» Exercise objective: Go through the entries below and pick out every line with "sample".

___ Records provided ___

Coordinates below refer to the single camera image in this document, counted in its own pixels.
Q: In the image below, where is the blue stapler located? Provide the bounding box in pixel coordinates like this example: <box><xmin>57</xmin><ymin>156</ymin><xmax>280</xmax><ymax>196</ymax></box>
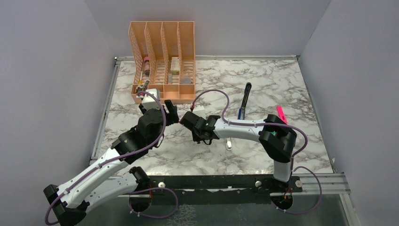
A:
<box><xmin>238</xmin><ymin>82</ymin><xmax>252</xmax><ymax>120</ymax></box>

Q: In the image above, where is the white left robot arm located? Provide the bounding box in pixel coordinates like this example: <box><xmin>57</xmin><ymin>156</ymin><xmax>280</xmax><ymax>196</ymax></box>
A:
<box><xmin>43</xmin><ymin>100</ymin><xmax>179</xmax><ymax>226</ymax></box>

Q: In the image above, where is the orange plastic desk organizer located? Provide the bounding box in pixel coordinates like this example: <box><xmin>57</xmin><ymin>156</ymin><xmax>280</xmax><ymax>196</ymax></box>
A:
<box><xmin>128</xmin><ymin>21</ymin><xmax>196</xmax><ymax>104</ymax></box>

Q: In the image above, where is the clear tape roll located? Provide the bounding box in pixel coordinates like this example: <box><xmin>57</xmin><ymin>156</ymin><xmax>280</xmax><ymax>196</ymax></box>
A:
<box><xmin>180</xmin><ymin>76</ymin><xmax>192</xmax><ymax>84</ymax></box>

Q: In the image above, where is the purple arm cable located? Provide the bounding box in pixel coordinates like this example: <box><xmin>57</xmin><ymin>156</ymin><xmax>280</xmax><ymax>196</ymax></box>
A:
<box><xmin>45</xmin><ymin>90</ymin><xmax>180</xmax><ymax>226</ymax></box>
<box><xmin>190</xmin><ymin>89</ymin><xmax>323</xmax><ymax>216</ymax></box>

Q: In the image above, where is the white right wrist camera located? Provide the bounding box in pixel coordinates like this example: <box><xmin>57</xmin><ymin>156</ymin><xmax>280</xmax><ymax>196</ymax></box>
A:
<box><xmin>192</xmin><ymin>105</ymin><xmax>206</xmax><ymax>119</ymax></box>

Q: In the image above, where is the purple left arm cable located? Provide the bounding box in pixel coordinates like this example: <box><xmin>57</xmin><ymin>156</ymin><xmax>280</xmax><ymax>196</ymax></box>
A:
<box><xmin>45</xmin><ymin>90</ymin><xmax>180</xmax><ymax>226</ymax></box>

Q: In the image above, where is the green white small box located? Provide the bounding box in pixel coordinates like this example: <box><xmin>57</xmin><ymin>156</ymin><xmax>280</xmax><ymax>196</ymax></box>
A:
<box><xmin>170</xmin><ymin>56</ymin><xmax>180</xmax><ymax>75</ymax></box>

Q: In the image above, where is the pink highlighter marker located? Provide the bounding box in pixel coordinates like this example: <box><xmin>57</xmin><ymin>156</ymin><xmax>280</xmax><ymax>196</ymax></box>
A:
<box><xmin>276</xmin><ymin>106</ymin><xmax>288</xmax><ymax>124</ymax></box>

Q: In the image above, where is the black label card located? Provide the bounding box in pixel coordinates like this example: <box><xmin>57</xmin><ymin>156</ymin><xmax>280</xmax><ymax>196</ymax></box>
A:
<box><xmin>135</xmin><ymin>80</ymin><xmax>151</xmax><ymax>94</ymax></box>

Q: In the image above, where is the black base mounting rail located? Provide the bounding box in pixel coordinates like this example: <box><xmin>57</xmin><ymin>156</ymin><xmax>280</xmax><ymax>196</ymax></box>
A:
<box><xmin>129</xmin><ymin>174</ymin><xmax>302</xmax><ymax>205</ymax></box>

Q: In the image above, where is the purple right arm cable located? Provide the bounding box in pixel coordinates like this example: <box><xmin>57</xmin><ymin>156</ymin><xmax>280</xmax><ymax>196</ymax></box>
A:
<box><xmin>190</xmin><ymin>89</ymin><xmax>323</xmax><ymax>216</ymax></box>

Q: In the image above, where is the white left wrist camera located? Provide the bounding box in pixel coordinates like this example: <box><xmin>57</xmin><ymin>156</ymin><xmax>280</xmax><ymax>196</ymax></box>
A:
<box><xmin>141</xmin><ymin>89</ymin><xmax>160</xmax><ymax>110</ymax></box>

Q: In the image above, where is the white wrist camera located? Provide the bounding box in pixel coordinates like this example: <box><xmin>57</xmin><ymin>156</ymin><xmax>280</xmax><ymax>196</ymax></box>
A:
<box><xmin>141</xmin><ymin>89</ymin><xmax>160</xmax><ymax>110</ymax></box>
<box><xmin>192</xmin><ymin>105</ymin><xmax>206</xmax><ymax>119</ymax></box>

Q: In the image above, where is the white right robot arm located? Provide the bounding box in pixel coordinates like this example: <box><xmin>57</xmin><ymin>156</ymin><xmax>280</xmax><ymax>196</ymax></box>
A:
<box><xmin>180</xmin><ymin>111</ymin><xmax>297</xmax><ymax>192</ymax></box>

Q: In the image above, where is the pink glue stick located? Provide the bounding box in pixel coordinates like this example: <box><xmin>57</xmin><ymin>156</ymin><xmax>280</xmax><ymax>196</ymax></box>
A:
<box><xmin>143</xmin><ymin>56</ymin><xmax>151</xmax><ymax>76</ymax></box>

___
___ Records provided ___

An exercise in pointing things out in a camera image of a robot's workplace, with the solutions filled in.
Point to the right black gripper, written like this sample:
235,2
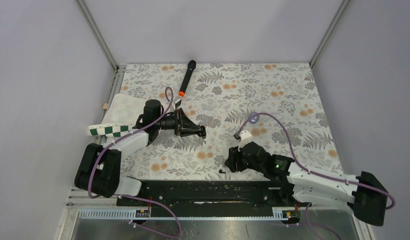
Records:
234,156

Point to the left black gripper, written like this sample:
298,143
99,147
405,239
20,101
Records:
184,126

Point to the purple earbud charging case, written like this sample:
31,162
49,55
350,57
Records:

___

» Reply to the task:
Point to the right black gripper, written like this sample:
Point to the left black gripper, written like this sample:
Point to the purple earbud charging case, written like this sample:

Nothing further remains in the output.